Вторник. Солянка грибная, котлеты телячьи, шпинат с яйцом.
Среда. Суп-пюре из спаржи, говядина булли, брюссельская капуста.
Четверг. Похлебка боярская, стерлядка паровая, зелень, горошек.
Пятница. Пюре из цветной капусты, осетрина, бобы метр-д-отель.
Суббота. Уха из стерлядей, индейка с соленьем (моченые яблоки, вишня, слива), грибы в сметане.
Воскресенье. Суп из свежих шампиньонов, цыпленок маренго, спаржа»{409}.
После Великой Отечественной войны была сделана робкая попытка прекратить надругательство над памятью замученных кровавым Феликсом русских людей — из конференц-зала офицерского клуба КГБ убрали тогда стеклянный гроб, в котором была выставлены военная форма Дзержинского, посмертная маска и слепки рук…
Но уже при Никите Хрущеве культ «рыцаря» чекистского застенка возродился снова, и напротив центрального здания КГБ выросла многометровая статуя палача.

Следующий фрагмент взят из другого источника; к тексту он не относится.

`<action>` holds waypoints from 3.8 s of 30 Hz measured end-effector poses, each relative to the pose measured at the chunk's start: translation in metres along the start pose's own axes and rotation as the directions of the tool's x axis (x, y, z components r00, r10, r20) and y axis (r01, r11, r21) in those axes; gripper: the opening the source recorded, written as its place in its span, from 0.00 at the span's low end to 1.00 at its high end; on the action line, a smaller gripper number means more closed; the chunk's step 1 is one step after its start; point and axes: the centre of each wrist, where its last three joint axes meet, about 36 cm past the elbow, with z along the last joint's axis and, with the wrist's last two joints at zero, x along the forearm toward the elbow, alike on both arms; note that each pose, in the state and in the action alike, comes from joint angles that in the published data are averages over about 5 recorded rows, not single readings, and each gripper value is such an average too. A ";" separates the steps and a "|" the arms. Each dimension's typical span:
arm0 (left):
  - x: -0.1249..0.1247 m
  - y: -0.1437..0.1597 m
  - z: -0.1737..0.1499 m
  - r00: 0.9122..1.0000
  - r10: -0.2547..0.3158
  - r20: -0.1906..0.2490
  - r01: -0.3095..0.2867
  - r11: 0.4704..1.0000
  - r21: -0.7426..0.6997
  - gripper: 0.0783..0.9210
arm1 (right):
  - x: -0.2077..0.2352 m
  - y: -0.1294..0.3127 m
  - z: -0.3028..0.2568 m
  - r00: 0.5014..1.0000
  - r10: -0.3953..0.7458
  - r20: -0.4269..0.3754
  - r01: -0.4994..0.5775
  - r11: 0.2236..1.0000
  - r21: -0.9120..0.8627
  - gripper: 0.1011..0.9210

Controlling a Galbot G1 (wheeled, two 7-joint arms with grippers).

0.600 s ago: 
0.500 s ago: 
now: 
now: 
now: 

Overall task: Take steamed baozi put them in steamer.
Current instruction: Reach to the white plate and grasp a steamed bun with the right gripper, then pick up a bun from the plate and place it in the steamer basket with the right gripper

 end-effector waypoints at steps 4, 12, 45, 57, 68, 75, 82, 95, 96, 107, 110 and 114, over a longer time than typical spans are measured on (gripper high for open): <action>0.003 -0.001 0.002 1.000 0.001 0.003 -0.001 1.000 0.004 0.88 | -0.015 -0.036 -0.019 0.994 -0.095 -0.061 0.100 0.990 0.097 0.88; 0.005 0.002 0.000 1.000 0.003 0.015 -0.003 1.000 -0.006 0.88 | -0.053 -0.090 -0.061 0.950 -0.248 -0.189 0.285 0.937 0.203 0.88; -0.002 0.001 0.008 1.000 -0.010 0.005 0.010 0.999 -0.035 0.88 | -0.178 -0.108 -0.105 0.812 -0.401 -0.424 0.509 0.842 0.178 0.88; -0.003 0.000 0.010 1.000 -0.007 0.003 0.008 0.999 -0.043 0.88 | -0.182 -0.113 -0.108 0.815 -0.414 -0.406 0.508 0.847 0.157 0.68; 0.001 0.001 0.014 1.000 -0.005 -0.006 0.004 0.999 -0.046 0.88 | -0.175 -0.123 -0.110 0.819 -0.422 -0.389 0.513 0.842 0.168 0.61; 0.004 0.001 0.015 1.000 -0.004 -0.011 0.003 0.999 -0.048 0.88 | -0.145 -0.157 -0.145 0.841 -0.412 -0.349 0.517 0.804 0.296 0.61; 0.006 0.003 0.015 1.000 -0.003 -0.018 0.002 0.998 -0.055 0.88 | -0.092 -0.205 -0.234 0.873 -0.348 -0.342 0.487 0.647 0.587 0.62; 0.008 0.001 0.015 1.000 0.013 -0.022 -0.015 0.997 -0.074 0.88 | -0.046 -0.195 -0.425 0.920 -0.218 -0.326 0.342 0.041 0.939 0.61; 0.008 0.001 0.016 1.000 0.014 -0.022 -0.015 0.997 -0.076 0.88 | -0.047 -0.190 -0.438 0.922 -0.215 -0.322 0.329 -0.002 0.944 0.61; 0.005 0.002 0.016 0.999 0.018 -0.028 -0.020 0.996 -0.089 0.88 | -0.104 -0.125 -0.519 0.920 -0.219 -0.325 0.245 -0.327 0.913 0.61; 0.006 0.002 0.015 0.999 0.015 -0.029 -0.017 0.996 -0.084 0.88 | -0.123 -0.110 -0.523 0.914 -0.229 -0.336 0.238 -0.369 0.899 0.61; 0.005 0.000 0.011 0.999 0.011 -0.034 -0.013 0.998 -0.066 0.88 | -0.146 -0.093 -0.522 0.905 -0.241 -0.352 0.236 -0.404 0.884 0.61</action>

Не так уж и трудно понять наших обездоленных реформами соотечественников, что требуют восстановления этого памятника. Они защищают миф о Дзержинском, как борце за народное счастье, который был внедрен в общественное сознание советской (или, может быть, антисоветской?) пропагандой. Они защищают памятник, потому что его снесли обокравшие их демократы…
Тут все понятно…
Но почему так активно выступают против возвращения Дзержинского на пьедестал перед зданием ФСК наши реформаторы — понять невозможно.
Ведь у них так много общего с Феликсом Эдмундовичем.
И ненависть к России такая же…
И методы…
Даже обычаи схожие. Переустраивают нашу страну, нашу жизнь, а свои семьи, своих детей, свои капиталы держат за рубежом…
Воистину, свои своего не познаша…
И ничем другим кроме сенгилейского тумана, который, должно быть, по-прежнему струится над Лубянкой, не объяснить этого недоразумения…
7
Впрочем, существует помимо отдыха и другая версия поездки Ф. Э. Дзержинского в Швейцарию осенью 1918 года.
«В Берне, — пишет С. С. Дзержинская, — не было условий для отдыха, который был необходим Феликсу и мы решили поехать на неделю в Лугано, где был чрезвычайно здоровый климат и прекрасные виды.
В Лугано мы совершали замечательные прогулки и катались на лодке, Феликс очень любил грести и садился на весла, а я управляла рулем. Мы сфотографировались на берегу озера, затем на подвесной дороге поднялись на вершину ближайшей горы, где провели несколько часов.